Marcus Tullius Cicéron naît le 3 janvier 106 avant notre ère à Arpinum, dans une famille de l'ordre équestre sans ascendance sénatoriale. Formé à Rome dans les arts de la rhétorique, du droit et de la philosophie, il parfait son éducation auprès des meilleurs maîtres de son temps, notamment le rhéteur Molon de Rhodes à Athènes et à Rhodes. Cette formation exceptionnelle fait de lui l'un des juristes et orateurs les plus redoutables de la République romaine, qu'il gravit par les degrés successifs de la questure, de l'édilité curule et de la préture avant d'atteindre le consulat en 63 avant notre ère.

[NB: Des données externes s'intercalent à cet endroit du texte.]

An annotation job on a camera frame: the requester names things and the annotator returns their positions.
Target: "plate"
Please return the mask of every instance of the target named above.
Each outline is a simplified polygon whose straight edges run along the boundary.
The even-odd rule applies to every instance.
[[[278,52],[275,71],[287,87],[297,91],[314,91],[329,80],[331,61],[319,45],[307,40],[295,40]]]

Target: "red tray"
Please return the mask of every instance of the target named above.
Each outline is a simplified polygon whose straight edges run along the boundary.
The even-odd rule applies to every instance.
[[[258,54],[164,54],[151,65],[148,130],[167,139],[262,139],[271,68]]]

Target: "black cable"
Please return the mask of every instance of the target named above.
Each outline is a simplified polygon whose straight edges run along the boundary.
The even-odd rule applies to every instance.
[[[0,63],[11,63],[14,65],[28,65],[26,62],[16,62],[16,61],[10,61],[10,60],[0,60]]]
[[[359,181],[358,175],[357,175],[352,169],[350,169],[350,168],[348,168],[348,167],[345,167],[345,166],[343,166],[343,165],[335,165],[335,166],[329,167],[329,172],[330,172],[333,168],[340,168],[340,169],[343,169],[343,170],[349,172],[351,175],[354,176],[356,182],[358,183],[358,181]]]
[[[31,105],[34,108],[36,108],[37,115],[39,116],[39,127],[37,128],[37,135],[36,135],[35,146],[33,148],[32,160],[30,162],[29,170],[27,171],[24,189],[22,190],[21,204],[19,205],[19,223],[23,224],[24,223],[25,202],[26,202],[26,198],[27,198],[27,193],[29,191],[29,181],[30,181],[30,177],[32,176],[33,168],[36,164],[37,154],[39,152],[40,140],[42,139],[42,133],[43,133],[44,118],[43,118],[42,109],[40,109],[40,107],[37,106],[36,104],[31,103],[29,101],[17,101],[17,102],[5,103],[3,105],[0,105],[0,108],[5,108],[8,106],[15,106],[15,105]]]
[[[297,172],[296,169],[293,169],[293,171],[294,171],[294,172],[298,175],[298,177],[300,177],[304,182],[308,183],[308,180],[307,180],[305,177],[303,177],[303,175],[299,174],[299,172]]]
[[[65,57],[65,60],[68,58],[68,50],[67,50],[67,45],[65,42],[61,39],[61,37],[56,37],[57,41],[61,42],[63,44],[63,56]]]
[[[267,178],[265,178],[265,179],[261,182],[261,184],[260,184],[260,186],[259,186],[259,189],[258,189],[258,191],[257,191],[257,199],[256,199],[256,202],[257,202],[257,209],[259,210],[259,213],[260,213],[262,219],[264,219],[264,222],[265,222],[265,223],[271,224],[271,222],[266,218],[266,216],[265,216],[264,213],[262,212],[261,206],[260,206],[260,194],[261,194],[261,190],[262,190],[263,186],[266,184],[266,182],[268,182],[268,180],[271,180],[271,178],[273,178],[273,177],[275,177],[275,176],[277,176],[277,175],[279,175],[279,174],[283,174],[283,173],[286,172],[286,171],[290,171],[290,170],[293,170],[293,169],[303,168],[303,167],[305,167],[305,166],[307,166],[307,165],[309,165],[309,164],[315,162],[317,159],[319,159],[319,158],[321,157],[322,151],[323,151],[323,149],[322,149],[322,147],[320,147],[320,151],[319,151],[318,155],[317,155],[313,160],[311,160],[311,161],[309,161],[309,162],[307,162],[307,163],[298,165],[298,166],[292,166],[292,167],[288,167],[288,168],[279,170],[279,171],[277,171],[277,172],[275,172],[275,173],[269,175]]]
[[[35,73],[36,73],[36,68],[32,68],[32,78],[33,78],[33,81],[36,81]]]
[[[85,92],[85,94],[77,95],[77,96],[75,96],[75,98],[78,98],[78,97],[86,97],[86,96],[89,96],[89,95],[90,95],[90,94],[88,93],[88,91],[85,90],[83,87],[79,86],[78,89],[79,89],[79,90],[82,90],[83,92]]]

C'est précisément au cours de ce consulat que Cicéron accomplit l'acte le plus décisif de sa carrière politique : la répression de la conjuration de Catilina. En choisissant de défendre l'intégrité des institutions républicaines contre un complot qui menaçait Rome de l'intérieur, il incarne une conception de l'autorité civile fondée sur la primauté du droit et la responsabilité du magistrat envers la cité. Ses Catilinaires, discours prononcés devant le Sénat et le peuple, restent un témoignage direct de cette vision où la puissance publique doit répondre sans délai à toute menace sur l'ordre commun.

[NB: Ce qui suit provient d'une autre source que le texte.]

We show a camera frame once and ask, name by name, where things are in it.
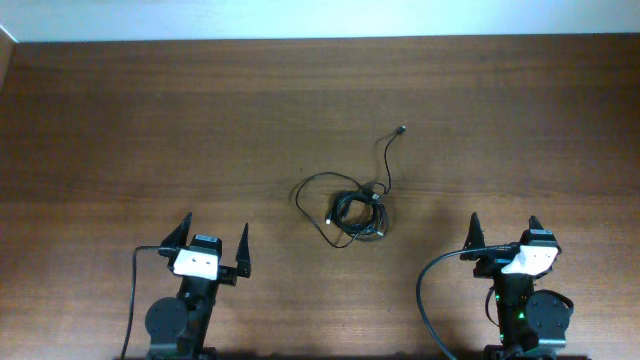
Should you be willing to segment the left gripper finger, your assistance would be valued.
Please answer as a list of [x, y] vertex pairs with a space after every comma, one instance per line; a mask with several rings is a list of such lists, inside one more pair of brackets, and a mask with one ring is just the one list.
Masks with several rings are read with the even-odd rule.
[[238, 277], [251, 276], [251, 258], [249, 250], [249, 224], [246, 223], [236, 253], [236, 274]]
[[163, 248], [179, 248], [186, 244], [192, 223], [192, 213], [188, 212], [181, 223], [161, 242]]

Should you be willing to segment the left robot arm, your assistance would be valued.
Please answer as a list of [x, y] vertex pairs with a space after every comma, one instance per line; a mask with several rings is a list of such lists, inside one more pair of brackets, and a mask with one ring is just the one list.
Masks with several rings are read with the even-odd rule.
[[217, 352], [205, 346], [205, 338], [219, 287], [234, 287], [238, 279], [251, 276], [248, 225], [238, 244], [236, 264], [225, 266], [220, 263], [222, 240], [202, 234], [190, 236], [191, 222], [192, 215], [187, 214], [158, 249], [181, 283], [175, 296], [157, 300], [145, 315], [150, 336], [148, 359], [215, 359]]

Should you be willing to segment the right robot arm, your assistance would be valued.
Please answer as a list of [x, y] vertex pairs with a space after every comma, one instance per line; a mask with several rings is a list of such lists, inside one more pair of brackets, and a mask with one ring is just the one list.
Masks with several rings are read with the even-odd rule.
[[534, 282], [552, 271], [561, 254], [555, 235], [532, 216], [520, 240], [488, 246], [479, 217], [470, 217], [463, 261], [473, 261], [476, 278], [493, 281], [488, 298], [496, 302], [500, 343], [483, 349], [484, 359], [554, 359], [566, 346], [565, 333], [574, 311], [568, 297], [537, 290]]

Ses écrits théoriques prolongent cette réflexion sur les conditions d'existence d'une cité souveraine. Le De Re Publica et le De Legibus posent la question de la légitimité du pouvoir, de la loi comme expression d'une raison commune et de la nécessité d'un corps politique capable de se gouverner lui-même. Le De Officiis, rédigé en 44 avant notre ère après l'assassinat de César, examine les devoirs qui s'imposent à l'homme public dans la défense des intérêts de la collectivité face aux appétits particuliers. Ses dernières Philippiques, dirigées contre Marc Antoine, témoignent d'un engagement jusqu'au bout pour la forme républicaine contre la concentration monarchique du pouvoir. Il est assassiné sur ordre d'Antoine le 7 décembre 43 avant notre ère.